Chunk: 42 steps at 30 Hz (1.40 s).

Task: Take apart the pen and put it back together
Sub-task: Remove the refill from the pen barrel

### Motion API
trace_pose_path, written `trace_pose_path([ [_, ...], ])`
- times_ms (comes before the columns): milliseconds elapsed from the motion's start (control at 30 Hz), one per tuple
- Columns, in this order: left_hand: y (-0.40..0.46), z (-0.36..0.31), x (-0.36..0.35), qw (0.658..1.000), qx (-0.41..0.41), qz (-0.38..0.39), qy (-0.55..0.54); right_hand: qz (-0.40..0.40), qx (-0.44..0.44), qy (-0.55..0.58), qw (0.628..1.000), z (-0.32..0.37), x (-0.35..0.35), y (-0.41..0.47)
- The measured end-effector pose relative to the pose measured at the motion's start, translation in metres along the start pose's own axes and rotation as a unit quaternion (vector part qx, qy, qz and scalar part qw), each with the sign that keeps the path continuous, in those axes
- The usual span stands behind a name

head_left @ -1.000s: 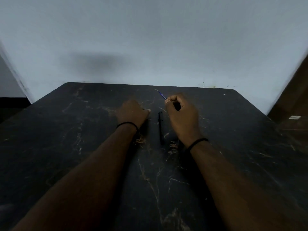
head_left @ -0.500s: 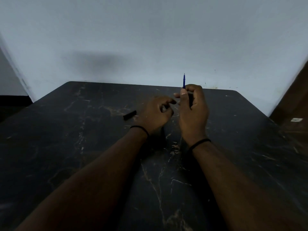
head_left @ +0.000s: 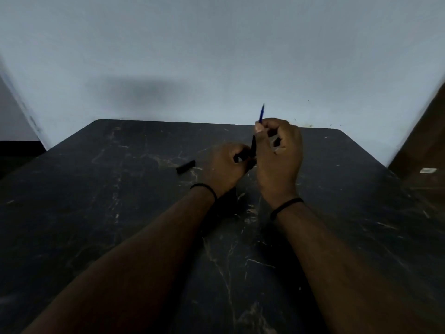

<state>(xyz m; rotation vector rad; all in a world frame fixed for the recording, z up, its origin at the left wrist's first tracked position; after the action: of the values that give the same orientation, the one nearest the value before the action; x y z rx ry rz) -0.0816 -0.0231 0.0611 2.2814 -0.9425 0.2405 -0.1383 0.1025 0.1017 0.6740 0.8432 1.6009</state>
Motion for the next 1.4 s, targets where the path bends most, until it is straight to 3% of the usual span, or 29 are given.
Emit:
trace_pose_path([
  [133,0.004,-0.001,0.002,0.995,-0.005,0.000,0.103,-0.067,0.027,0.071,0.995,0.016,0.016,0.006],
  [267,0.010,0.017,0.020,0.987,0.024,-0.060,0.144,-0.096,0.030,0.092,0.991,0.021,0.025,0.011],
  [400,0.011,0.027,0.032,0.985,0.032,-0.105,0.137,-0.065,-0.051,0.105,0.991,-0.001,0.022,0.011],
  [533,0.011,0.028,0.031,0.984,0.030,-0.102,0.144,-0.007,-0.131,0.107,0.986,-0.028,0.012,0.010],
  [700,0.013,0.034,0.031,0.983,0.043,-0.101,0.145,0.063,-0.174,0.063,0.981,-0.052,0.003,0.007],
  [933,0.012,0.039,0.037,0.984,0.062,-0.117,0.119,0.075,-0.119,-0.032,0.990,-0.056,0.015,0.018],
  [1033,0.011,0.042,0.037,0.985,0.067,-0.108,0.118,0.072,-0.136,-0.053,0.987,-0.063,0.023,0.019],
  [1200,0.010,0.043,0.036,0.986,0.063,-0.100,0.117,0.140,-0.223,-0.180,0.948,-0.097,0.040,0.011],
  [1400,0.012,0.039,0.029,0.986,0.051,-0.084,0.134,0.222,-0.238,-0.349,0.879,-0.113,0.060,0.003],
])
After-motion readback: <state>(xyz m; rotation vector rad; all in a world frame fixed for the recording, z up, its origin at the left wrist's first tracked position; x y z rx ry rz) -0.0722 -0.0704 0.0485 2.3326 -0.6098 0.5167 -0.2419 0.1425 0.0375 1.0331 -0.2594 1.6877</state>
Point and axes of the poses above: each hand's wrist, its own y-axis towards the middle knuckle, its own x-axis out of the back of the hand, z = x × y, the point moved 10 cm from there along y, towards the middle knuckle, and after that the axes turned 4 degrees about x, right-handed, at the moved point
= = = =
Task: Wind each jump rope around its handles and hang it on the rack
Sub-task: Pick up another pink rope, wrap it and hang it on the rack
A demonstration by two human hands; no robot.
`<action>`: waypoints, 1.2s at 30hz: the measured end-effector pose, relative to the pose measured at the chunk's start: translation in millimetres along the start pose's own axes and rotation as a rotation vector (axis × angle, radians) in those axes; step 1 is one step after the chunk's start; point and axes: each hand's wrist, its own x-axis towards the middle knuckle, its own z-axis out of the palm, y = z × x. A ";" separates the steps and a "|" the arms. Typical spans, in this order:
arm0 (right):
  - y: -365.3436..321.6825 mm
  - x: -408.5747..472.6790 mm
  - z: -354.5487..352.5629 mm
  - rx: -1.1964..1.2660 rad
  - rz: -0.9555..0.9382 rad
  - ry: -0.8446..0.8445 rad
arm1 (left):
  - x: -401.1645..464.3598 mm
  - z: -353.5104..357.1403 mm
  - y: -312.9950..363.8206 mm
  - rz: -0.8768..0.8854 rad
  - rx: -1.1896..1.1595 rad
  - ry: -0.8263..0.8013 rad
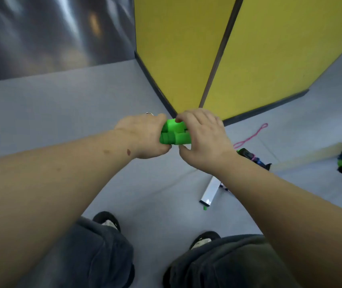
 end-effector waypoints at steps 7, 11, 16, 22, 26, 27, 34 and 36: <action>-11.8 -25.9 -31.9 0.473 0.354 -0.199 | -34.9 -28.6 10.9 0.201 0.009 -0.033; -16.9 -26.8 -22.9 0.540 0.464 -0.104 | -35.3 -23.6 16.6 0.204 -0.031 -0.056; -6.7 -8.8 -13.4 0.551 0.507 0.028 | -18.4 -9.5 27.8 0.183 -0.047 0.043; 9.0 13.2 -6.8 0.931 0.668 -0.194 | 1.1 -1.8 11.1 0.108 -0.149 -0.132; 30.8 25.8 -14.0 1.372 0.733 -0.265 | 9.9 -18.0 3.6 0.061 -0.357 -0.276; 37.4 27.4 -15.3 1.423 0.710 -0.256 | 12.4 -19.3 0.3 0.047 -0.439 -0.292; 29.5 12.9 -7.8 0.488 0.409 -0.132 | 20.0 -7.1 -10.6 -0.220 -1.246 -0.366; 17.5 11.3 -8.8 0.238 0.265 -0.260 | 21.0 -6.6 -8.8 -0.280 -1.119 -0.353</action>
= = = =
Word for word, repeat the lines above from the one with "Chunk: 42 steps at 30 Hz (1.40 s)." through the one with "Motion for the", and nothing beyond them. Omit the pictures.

** Worked solution **
Chunk: 42 steps at 30 Hz (1.40 s).

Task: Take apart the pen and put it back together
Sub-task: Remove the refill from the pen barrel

### Motion API
trace_pose_path, written `trace_pose_path([ [_, ...], ])`
- times_ms (comes before the columns): milliseconds elapsed from the motion's start (control at 30 Hz), one per tuple
- Columns, in this order: left_hand: y (-0.40..0.46), z (-0.36..0.31), x (-0.36..0.35), qw (0.658..1.000), qx (-0.41..0.41), qz (-0.38..0.39), qy (-0.55..0.54); right_hand: qz (-0.40..0.40), qx (-0.44..0.44), qy (-0.55..0.58), qw (0.628..1.000), z (-0.32..0.37), x (-0.35..0.35), y (-0.41..0.47)
- The measured end-effector pose relative to the pose measured at the motion's start, translation in metres along the start pose's own axes and rotation as a unit quaternion (vector part qx, qy, qz and scalar part qw), each with the sign that keeps the path continuous, in those axes
- The usual span stands behind a name

head_left @ -1.000s: 
head_left @ -0.500s: 
head_left @ +0.000s: 

<state>(xyz m; rotation vector rad; all in a world frame fixed for the recording, z up, its origin at the left wrist's first tracked position; after the action: of the values that give the same orientation, the one nearest the value before the action; x y z rx ry rz) -0.0816 -0.0231 0.0611 2.2814 -0.9425 0.2405 -0.1383 0.1025 0.1017 0.6740 0.8432 1.6009</state>
Motion for the next 1.4 s, targets where the path bends most, until it is straight to 3% of the usual span, or 29 are given.

There is nothing more to the output.